* **WHAT IS EXPECTED**: Which lines of the data below hold "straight"? Copy each of them.

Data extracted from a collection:
▼
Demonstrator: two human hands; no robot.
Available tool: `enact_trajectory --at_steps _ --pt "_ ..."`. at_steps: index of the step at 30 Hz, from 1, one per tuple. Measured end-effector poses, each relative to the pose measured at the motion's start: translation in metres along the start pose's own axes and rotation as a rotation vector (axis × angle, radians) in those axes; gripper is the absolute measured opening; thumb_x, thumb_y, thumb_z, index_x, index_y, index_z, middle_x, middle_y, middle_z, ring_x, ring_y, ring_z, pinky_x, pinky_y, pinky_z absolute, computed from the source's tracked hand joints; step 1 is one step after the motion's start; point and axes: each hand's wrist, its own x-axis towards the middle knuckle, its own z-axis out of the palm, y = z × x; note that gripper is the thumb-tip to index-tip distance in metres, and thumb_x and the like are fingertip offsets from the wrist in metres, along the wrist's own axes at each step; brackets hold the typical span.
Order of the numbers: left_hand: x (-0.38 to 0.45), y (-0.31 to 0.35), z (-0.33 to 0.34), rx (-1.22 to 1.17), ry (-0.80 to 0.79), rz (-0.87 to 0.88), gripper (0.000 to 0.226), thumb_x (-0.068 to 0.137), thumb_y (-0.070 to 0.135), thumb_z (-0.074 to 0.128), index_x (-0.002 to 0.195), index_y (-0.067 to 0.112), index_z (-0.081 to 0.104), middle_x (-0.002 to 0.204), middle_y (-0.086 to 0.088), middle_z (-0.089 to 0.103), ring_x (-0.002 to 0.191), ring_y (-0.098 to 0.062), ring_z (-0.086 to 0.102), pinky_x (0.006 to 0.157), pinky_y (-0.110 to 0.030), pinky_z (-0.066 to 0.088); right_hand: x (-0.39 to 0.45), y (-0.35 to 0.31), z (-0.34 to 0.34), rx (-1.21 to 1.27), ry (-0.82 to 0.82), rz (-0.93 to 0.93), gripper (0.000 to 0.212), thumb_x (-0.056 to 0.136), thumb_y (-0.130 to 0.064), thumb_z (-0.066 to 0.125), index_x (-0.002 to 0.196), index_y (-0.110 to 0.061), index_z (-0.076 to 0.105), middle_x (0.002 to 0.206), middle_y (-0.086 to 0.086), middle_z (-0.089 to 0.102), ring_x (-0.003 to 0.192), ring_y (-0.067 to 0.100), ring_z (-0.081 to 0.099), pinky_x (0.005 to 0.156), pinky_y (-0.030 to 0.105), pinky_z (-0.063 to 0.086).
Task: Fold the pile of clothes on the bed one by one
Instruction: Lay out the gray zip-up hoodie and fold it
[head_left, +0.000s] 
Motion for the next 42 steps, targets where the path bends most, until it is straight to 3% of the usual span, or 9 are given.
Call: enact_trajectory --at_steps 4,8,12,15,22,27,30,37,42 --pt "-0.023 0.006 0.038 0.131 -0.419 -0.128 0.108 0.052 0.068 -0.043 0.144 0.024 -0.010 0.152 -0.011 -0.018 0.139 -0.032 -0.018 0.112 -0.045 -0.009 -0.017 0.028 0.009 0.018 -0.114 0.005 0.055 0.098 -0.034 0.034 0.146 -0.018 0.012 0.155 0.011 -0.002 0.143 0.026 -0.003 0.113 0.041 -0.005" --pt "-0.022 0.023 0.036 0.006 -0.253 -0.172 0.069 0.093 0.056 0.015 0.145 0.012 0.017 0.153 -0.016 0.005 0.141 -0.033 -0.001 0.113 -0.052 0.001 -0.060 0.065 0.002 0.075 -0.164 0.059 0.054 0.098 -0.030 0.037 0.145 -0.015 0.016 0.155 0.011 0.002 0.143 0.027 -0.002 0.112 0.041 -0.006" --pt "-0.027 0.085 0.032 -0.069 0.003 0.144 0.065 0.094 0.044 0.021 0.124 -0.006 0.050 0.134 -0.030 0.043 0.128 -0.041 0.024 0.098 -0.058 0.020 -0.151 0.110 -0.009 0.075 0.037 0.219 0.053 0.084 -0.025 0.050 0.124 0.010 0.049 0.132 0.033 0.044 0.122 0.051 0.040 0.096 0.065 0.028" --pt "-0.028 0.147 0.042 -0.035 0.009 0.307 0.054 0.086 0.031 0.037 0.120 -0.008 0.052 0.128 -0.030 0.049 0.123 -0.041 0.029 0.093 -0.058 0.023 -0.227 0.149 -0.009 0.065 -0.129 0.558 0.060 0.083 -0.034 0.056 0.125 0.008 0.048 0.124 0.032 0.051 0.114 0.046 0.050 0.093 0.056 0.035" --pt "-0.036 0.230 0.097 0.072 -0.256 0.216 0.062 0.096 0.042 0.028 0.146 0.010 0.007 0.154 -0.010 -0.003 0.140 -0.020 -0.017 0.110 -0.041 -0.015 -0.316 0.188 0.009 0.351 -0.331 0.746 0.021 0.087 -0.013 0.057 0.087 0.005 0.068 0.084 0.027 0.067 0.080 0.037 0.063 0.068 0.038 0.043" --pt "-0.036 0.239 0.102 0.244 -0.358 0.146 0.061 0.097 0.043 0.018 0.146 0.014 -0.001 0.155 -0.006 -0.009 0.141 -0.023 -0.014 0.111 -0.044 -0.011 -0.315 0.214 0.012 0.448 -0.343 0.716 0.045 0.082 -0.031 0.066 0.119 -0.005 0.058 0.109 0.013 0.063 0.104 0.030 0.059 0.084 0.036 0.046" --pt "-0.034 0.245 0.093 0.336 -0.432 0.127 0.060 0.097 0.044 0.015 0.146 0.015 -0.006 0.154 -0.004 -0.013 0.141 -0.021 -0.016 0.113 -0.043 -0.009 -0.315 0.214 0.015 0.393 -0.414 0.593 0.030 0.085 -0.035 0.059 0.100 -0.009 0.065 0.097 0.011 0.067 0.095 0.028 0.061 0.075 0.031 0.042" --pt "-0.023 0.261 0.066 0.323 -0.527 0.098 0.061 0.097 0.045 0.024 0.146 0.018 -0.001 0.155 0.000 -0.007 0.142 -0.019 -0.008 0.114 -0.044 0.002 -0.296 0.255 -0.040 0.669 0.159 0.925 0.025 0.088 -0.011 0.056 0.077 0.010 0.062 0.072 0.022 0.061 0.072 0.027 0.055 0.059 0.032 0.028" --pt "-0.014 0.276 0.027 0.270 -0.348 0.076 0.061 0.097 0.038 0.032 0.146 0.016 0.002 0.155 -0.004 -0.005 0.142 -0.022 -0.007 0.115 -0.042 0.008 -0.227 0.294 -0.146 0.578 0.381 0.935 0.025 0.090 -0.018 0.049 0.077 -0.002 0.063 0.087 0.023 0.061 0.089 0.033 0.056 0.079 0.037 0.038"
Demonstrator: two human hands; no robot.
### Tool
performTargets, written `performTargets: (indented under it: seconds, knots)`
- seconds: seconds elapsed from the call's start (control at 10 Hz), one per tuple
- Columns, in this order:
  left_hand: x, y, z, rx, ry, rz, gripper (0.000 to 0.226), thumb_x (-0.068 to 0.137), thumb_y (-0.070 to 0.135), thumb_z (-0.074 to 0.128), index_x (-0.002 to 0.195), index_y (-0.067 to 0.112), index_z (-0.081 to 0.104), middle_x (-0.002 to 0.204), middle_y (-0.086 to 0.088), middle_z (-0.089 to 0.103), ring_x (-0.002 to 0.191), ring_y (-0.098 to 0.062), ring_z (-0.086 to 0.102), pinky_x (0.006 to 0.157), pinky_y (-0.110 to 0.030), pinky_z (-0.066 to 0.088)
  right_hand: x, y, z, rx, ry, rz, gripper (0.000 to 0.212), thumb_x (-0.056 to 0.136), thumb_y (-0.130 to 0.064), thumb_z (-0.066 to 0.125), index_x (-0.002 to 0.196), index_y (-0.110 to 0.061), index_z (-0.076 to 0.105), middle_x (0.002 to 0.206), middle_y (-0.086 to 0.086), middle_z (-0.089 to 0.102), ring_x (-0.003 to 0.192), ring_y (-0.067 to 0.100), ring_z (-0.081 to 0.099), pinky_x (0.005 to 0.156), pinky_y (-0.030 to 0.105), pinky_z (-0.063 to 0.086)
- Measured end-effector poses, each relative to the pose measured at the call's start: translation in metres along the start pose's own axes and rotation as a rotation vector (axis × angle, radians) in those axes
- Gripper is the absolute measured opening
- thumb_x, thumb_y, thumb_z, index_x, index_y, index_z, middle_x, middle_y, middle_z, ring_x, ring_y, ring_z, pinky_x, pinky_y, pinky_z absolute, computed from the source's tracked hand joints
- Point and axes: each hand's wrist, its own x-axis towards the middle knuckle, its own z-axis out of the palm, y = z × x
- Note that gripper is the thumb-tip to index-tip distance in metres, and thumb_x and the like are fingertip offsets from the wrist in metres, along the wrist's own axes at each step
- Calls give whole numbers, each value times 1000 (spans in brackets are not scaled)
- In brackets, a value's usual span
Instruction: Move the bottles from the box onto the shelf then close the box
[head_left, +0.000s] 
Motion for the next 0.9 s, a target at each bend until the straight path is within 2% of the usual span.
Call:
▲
* **ANSWER TO THE PROBLEM**:
Motion for the next 42 steps, targets where the path bends most, until it is straight to 3% of the usual span, or 9 are given.
Motion for the next 0.9 s, a target at each bend until the straight path is within 2% of the usual span.

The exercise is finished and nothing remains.